(Data records)
· · · · · · ·

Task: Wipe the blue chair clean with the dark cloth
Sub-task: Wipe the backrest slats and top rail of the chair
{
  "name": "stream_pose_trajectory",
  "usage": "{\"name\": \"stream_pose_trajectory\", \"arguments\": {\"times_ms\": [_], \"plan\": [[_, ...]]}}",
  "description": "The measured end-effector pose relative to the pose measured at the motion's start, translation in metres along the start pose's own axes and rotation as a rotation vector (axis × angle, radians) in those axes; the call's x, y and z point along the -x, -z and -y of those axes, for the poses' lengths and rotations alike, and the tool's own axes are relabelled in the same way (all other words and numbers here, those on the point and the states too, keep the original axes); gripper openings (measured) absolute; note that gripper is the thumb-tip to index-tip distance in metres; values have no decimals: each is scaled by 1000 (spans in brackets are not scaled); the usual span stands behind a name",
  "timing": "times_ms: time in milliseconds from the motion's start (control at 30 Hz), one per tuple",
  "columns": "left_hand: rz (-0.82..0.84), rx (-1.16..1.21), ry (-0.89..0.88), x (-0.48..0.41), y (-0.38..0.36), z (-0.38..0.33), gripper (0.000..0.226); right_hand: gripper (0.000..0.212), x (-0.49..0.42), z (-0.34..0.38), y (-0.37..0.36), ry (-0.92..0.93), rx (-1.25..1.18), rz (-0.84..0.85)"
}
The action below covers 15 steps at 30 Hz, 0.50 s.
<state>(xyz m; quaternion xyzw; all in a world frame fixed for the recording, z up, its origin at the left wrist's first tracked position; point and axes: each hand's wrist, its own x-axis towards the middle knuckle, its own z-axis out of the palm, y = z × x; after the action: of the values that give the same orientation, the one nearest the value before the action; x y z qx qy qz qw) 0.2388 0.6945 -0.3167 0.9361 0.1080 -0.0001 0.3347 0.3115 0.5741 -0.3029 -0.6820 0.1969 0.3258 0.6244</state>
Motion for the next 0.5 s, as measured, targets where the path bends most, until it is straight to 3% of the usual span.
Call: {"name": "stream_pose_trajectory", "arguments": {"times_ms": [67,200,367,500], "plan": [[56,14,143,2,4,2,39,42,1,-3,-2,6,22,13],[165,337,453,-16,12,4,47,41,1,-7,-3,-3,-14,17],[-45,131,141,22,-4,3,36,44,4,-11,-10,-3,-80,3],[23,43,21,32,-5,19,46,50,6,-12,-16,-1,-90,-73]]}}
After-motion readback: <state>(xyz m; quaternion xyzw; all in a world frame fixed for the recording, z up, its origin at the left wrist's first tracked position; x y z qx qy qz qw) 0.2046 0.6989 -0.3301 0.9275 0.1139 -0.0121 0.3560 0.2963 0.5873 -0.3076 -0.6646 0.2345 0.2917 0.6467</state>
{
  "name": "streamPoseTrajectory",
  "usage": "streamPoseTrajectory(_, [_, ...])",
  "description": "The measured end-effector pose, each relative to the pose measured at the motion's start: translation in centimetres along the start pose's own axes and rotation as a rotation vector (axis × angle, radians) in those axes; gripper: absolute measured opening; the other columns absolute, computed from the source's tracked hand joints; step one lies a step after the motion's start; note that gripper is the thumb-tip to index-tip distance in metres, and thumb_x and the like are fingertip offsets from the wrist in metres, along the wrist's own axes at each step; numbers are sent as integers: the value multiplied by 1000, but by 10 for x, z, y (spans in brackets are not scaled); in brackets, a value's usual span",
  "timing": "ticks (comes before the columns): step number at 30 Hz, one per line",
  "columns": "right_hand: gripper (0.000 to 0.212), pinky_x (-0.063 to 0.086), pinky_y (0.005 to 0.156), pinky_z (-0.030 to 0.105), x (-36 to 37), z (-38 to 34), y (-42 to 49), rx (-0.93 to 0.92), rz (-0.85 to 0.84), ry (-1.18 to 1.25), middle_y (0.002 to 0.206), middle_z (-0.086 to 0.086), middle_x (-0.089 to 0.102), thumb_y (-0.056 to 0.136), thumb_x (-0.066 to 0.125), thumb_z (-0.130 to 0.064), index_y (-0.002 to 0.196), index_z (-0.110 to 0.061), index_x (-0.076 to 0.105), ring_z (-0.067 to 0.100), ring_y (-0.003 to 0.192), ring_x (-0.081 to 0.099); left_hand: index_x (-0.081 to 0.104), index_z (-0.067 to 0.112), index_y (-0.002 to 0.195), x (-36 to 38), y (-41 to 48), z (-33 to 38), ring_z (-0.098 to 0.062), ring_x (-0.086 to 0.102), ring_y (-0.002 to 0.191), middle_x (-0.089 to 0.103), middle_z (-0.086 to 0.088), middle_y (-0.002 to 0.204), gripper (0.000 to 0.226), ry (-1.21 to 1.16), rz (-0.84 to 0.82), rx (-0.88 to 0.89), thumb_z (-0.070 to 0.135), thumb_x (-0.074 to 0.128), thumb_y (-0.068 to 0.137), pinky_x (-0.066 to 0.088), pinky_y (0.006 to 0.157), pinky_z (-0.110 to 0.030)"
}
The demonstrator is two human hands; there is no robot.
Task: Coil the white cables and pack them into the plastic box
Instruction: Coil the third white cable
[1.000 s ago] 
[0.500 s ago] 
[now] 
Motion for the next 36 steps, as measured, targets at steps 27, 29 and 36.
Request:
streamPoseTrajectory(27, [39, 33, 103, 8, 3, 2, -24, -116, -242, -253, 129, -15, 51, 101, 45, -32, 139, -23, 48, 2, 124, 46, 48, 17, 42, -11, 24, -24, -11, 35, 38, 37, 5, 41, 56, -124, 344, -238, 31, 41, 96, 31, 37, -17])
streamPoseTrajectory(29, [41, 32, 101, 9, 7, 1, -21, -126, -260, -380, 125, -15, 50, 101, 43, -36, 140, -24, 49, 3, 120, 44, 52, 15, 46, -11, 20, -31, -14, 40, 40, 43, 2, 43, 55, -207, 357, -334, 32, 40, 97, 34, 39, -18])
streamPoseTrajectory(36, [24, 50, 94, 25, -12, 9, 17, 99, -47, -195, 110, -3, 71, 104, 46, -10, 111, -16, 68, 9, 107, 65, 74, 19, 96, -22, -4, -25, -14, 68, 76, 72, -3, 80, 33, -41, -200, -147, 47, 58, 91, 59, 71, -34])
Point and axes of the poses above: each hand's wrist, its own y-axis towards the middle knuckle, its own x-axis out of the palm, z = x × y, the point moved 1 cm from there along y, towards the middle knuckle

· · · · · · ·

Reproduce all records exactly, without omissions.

# [EXERCISE OUTPUT]
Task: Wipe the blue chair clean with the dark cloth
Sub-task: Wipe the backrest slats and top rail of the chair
{
  "name": "stream_pose_trajectory",
  "usage": "{\"name\": \"stream_pose_trajectory\", \"arguments\": {\"times_ms\": [_], \"plan\": [[_, ...]]}}",
  "description": "The measured end-effector pose relative to the pose measured at the motion's start, translation in metres along the start pose's own axes and rotation as a rotation vector (axis × angle, radians) in those axes; the call's x, y and z point along the -x, -z and -y of those axes, for the poses' lengths and rotations alike, and the tool's own axes are relabelled in the same way (all other words and numbers here, those on the point and the states too, keep the original axes); gripper openings (measured) absolute; note that gripper is the thumb-tip to index-tip distance in metres; values have no decimals: each is scaled by 1000 (spans in brackets are not scaled); the usual span stands behind a name",
  "timing": "times_ms: time in milliseconds from the motion's start (control at 30 Hz), one per tuple",
  "columns": "left_hand: rz (-0.82..0.84), rx (-1.16..1.21), ry (-0.89..0.88), x (-0.48..0.41), y (-0.38..0.36), z (-0.38..0.33), gripper (0.000..0.226); right_hand: gripper (0.000..0.212), x (-0.49..0.42), z (-0.34..0.38), y (-0.37..0.36), ry (-0.92..0.93), rx (-1.25..1.18), rz (-0.84..0.85)"
}
The action below covers 15 steps at 30 Hz, 0.50 s.
<state>(xyz m; quaternion xyzw; all in a world frame fixed for the recording, z up, its origin at the left wrist's first tracked position; point and axes: each hand's wrist, its own x-axis towards the middle knuckle, its own z-axis out of the palm, y = z × x; after the action: of the values that give the same orientation, the one nearest the value before the action; x y z qx qy qz qw) 0.2388 0.6945 -0.3167 0.9361 0.1080 -0.0001 0.3347 0.3115 0.5741 -0.3029 -0.6820 0.1969 0.3258 0.6244</state>
Motion for the next 0.5 s, as measured, targets where the path bends most, until it is straight to 3% of the usual span.
Call: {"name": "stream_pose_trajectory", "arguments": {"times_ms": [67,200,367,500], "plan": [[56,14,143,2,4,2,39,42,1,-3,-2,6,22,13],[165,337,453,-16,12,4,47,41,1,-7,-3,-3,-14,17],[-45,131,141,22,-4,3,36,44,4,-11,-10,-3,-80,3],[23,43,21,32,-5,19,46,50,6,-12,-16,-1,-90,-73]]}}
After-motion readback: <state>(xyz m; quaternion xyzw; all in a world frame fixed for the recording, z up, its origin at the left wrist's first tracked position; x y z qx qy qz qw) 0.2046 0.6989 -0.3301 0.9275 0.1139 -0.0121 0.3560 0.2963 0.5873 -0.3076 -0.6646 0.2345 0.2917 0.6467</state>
{
  "name": "streamPoseTrajectory",
  "usage": "streamPoseTrajectory(_, [_, ...])",
  "description": "The measured end-effector pose, each relative to the pose measured at the motion's start: translation in centimetres along the start pose's own axes and rotation as a rotation vector (axis × angle, radians) in those axes; gripper: absolute measured opening; the other columns absolute, computed from the source's tracked hand joints; step one lies a step after the motion's start; note that gripper is the thumb-tip to index-tip distance in metres, and thumb_x and the like are fingertip offsets from the wrist in metres, along the wrist's own axes at each step; numbers are sent as integers: the value multiplied by 1000, but by 10 for x, z, y (spans in brackets are not scaled); in brackets, a value's usual span",
  "timing": "ticks (comes before the columns): step number at 30 Hz, one per line",
  "columns": "right_hand: gripper (0.000 to 0.212), pinky_x (-0.063 to 0.086), pinky_y (0.005 to 0.156), pinky_z (-0.030 to 0.105), x (-36 to 37), z (-38 to 34), y (-42 to 49), rx (-0.93 to 0.92), rz (-0.85 to 0.84), ry (-1.18 to 1.25), middle_y (0.002 to 0.206), middle_z (-0.086 to 0.086), middle_x (-0.089 to 0.102), thumb_y (-0.056 to 0.136), thumb_x (-0.066 to 0.125), thumb_z (-0.130 to 0.064), index_y (-0.002 to 0.196), index_z (-0.110 to 0.061), index_x (-0.076 to 0.105), ring_z (-0.067 to 0.100), ring_y (-0.003 to 0.192), ring_x (-0.081 to 0.099); left_hand: index_x (-0.081 to 0.104), index_z (-0.067 to 0.112), index_y (-0.002 to 0.195), x (-36 to 38), y (-41 to 48), z (-33 to 38), ring_z (-0.098 to 0.062), ring_x (-0.086 to 0.102), ring_y (-0.002 to 0.191), middle_x (-0.089 to 0.103), middle_z (-0.086 to 0.088), middle_y (-0.002 to 0.204), gripper (0.000 to 0.226), ry (-1.21 to 1.16), rz (-0.84 to 0.82), rx (-0.88 to 0.89), thumb_z (-0.070 to 0.135), thumb_x (-0.074 to 0.128), thumb_y (-0.068 to 0.137), pinky_x (-0.066 to 0.088), pinky_y (0.006 to 0.157), pinky_z (-0.110 to 0.030)"
}
The demonstrator is two human hands; there is no robot.
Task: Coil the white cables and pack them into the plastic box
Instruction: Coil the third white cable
[1.000 s ago] 
[0.500 s ago] 
[now] 
Motion for the next 36 steps, as measured, targets at steps 27, 29 and 36.
Request:
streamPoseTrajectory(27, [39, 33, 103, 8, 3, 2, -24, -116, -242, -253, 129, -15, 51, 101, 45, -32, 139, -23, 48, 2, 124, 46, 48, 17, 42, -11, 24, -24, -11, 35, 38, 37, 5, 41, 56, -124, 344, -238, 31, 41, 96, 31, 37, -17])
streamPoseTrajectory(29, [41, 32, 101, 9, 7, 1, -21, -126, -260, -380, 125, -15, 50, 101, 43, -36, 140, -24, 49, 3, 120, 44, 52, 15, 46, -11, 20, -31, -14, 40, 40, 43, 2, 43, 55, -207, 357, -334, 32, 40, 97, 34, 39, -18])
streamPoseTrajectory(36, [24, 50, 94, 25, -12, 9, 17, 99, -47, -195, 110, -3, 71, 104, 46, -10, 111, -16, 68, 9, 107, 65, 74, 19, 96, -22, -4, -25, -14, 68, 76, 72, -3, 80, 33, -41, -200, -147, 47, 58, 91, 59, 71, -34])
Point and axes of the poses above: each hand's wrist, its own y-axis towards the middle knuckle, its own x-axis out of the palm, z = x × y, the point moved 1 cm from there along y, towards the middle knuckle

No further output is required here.